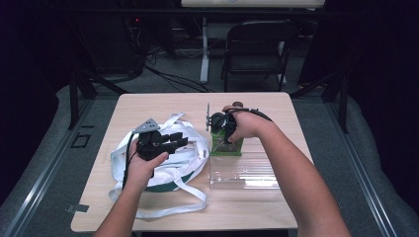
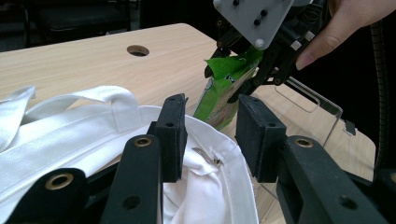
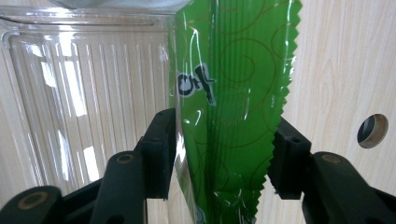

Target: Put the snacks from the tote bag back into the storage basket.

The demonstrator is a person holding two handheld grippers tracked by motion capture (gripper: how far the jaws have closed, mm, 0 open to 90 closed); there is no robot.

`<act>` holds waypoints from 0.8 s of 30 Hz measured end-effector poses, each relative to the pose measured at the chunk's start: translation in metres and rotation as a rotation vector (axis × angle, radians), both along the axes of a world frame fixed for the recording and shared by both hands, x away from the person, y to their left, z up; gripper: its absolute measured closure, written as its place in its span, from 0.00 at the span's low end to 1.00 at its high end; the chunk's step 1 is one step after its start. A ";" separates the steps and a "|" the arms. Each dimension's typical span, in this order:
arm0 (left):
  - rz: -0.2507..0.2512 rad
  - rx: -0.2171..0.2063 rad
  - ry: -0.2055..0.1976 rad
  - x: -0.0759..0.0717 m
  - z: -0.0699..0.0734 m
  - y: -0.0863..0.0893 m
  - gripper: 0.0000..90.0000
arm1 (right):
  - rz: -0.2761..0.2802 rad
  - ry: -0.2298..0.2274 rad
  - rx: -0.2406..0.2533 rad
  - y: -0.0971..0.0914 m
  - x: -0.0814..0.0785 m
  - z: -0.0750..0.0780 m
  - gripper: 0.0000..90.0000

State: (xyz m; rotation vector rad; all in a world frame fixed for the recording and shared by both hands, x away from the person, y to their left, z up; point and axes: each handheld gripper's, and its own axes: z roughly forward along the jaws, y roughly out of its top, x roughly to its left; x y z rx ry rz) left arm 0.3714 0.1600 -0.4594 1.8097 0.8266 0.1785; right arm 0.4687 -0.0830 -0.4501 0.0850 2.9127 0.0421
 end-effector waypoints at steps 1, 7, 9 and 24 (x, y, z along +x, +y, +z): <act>0.000 0.000 0.000 0.000 0.000 0.000 0.70 | -0.003 0.000 0.007 0.000 0.000 0.000 0.54; -0.001 0.003 0.000 0.000 0.001 0.001 0.70 | 0.001 -0.008 0.016 0.000 -0.002 0.003 0.50; 0.000 0.004 0.000 0.000 0.001 0.001 0.70 | -0.003 -0.004 0.026 0.000 -0.002 0.003 0.49; 0.010 -0.003 0.002 0.000 0.000 0.001 0.69 | 0.002 -0.017 0.061 -0.001 -0.006 0.011 0.45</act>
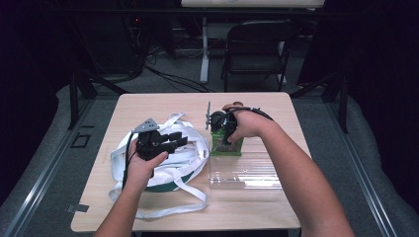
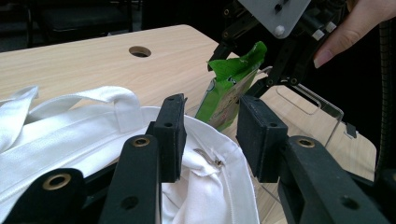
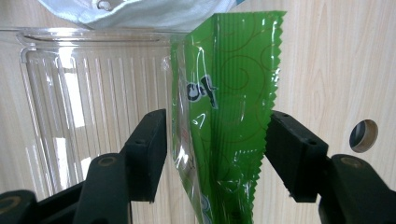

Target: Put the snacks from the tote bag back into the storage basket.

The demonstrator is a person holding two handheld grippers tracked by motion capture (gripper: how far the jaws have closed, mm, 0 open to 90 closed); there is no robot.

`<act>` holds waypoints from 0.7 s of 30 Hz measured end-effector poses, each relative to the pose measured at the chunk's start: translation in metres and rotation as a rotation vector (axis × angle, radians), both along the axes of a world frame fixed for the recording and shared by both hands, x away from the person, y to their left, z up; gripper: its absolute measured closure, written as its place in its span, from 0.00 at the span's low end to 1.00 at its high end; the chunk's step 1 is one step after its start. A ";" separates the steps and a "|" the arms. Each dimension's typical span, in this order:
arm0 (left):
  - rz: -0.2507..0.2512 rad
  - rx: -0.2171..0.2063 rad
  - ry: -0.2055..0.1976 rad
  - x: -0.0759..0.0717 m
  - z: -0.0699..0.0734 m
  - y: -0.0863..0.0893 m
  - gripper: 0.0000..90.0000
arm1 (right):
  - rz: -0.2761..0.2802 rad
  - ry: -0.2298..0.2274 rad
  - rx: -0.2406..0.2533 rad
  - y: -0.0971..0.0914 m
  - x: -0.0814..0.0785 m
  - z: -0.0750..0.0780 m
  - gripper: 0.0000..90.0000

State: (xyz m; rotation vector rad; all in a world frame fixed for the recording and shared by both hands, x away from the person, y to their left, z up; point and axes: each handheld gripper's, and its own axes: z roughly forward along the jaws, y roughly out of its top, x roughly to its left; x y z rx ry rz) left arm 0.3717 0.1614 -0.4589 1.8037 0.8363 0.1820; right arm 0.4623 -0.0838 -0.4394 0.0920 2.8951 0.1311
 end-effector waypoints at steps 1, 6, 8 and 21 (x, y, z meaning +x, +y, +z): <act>0.000 0.000 0.000 0.000 0.000 0.000 0.69 | -0.002 -0.001 0.005 0.000 0.000 0.000 0.45; 0.001 0.002 -0.001 0.000 0.000 0.000 0.68 | 0.002 -0.008 -0.001 -0.001 -0.002 0.003 0.44; 0.003 0.001 -0.001 0.001 -0.001 0.001 0.68 | 0.001 -0.013 0.001 0.000 -0.004 0.004 0.44; 0.011 -0.003 0.004 0.001 -0.001 0.003 0.67 | -0.002 -0.035 0.070 -0.005 -0.010 0.022 0.43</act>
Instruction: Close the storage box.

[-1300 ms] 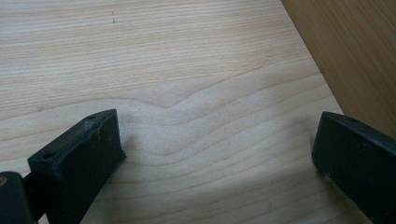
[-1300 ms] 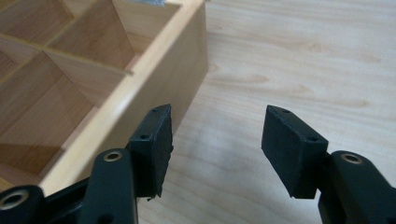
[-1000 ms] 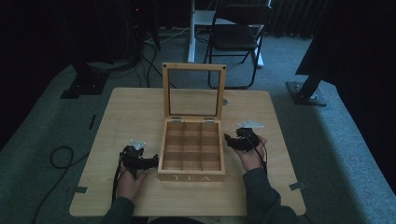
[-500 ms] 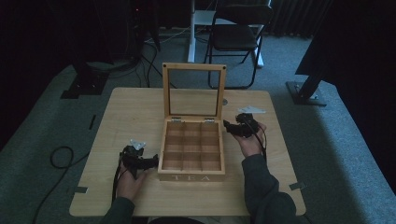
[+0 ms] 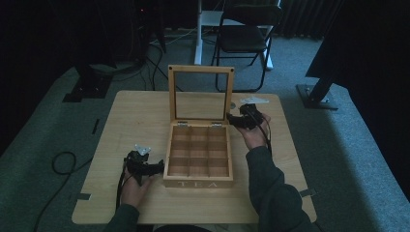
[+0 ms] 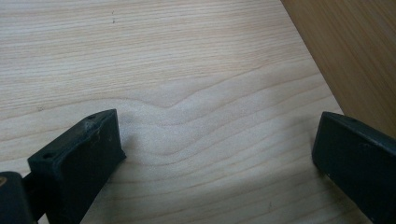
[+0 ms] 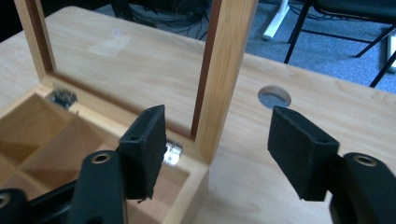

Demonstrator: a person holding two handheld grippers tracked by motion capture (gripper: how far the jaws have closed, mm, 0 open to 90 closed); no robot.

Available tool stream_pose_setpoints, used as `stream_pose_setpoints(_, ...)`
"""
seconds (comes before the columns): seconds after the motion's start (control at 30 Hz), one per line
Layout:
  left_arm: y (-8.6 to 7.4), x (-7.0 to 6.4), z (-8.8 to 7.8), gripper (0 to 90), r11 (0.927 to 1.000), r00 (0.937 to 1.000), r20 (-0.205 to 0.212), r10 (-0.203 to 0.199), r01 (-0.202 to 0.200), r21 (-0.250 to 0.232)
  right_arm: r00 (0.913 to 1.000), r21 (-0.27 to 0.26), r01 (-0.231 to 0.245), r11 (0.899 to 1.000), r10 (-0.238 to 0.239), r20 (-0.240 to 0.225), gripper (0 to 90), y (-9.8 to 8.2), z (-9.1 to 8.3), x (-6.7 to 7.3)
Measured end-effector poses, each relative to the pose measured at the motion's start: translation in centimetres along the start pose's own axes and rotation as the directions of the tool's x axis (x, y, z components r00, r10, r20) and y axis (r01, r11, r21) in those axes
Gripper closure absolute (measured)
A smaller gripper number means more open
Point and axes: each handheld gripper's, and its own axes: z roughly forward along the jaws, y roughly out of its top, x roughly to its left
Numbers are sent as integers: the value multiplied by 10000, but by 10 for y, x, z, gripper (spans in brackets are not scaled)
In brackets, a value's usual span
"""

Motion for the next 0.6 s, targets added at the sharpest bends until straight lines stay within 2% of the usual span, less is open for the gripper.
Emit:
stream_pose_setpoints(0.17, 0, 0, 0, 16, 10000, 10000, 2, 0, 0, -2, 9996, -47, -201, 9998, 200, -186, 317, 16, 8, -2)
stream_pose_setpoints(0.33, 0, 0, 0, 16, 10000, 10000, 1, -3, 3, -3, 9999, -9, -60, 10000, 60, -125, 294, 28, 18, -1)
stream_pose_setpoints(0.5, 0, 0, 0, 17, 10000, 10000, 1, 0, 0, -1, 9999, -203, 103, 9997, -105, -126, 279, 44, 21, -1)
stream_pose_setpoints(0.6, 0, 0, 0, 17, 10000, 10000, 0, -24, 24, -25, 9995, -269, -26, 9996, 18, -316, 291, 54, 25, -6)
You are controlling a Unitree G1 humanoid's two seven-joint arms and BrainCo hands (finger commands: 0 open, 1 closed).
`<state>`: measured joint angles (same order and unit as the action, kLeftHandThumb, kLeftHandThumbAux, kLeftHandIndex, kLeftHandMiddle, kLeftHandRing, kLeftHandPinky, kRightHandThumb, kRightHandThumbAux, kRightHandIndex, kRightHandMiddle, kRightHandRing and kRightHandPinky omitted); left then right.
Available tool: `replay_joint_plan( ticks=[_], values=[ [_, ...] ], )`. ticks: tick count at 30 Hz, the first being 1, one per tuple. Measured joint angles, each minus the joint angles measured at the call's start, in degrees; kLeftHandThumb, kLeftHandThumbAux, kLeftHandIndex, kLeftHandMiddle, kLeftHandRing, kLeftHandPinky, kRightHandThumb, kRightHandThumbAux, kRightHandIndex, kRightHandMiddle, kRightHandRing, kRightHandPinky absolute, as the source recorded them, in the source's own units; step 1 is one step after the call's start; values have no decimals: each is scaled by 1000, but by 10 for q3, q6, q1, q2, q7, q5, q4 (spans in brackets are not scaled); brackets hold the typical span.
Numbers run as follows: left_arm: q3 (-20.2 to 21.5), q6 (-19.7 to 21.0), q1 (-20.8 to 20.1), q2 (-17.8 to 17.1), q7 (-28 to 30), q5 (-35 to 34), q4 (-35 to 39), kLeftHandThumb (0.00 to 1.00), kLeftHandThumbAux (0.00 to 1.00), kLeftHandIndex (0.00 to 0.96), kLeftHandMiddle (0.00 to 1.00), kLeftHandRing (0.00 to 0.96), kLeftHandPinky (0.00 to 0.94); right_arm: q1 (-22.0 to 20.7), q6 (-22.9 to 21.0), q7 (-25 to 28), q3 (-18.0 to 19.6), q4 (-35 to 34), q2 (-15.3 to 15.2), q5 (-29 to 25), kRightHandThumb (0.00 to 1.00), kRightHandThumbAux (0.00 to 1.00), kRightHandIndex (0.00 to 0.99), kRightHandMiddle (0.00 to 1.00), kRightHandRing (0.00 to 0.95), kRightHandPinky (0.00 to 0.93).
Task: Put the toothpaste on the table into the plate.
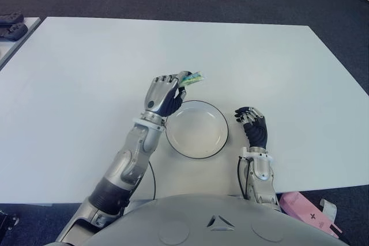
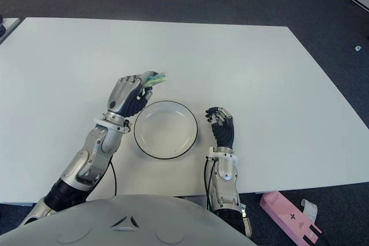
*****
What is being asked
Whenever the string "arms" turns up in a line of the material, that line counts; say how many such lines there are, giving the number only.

Answer to this problem
3